Because I am a native Spanish-speaker and understand the Hispanic culture, I relate well to my immigrant and undocumented clients. Once I develop some rapport with them, usually by the end of the first hour, they tell me about a co-worker who injured his/her back/shoulder/leg some time before their injury but did not report it. Almost always, the person sitting across from me asks me if “suing” the employer will get him/her fired. I explain that under Indiana Law, it is illegal to fire injured workers simply because they are injured. What I discovered, especially in the last three years, is that injured workers wants to know if they can be deported or handed over to ICE if they report their injury. Three years ago, I told my clients with almost 100% confidence that I had never heard of employers or their insurance carriers calling ICE in retaliation for a work injury claim. That was three years and an election ago.
In the last few years, my confidence has been shaken. While President Obama deported many undocumented individuals, it was generally understood that those with criminal offenses were priority. My confidence in reassuring my clients of their safety after they bring a workers’ compensation claim continues to drop after recent events. The latest round of mass deportation ordered at the time of the inception of this article, and the stories of undocumented individuals arrested by ICE leaving state courts after attending to a non-criminal matter, give me pause. Worse still are the stories my clients have told me of ICE agents showing up at their apartment complex to arrest a fellow worker. Now I can only assure clients that I have yet to witness ICE agents showing up at Board hearings in Indiana. I also tell them that I have worked with most of the insurance adjusters and do not believe they would sink to such a low tactic to avoid paying on their claim. I have sat across from those prospective clients while they weigh the pros and cons of bringing a claim against their employer: “what if I just keep taking Tylenol for the pain? If I am laid off, or deported, who will take feed my children? Is it better to return to my country?”

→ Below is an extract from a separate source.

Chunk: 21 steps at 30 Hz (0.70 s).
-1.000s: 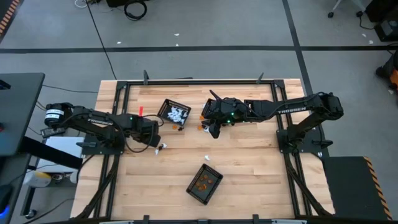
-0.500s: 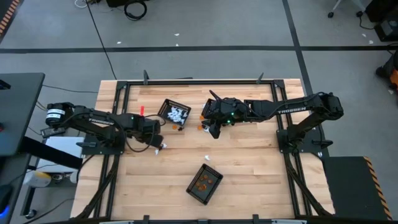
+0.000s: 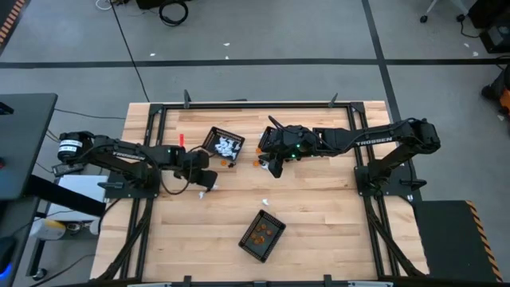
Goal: Sort Halloween decoration
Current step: Put the white ghost toy into the top left black basket
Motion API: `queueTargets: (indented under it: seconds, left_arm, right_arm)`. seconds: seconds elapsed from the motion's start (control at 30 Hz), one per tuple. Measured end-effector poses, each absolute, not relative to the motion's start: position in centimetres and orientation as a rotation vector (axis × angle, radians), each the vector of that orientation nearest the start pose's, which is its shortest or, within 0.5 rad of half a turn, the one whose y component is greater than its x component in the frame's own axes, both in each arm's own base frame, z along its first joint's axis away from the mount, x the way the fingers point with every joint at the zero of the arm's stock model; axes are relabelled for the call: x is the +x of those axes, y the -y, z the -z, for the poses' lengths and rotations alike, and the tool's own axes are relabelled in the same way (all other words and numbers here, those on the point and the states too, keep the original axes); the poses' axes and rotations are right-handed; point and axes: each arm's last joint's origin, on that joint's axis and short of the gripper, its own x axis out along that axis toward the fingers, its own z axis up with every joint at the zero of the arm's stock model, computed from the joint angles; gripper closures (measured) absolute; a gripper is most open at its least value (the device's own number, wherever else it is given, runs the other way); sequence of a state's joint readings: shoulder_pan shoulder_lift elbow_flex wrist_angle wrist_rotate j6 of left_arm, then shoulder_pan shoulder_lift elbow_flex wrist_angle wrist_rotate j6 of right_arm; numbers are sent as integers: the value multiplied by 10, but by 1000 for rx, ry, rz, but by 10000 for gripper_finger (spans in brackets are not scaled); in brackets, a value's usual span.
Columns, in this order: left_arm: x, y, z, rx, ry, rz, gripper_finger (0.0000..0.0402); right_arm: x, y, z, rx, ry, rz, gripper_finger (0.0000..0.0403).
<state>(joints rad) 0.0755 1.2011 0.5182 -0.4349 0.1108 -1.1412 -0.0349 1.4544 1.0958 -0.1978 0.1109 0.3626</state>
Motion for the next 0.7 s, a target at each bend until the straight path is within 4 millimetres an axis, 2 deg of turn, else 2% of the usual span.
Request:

I have a client who endured less-than-desirable working conditions for twelve years, only to be fired after she reported an injury to her shoulder. She did not immediately report the injury for fear of retaliation from management. According to her, employees who complained were disposed of. She feared that due to her immigration status, she would be fired or handed over to ICE without a second thought. She finally reported her injury when the pain became too much to bear. When I met with her, she explained that she presented false documents at the time of hire but that her employer never verified her status. The verification came a short time after her injury occurred. She lost her job after a round of “mass layoffs” that included her. She seemed somewhat relieved that she was only fired from her job and that her employer had not taken additional steps as a result of her immigration status.
The counterargument could be made that unreported injuries are a part of everyday employment. After all, individuals who are undocumented are not the only ones that worry about a paycheck to feed their family. And while that is true, undocumented individuals stand far more to lose than their job and a paycheck if they are deported.
The only hopeful message I can offer is that workers’ compensation attorneys in Indiana and throughout the country continue to fight the good fight, one claim at a time. I will carry on fighting for my clients but remain somewhat pessimistic about the immediate future. It is not for the work we do on the claims we have; it is for those that will not speak up to assert their rights.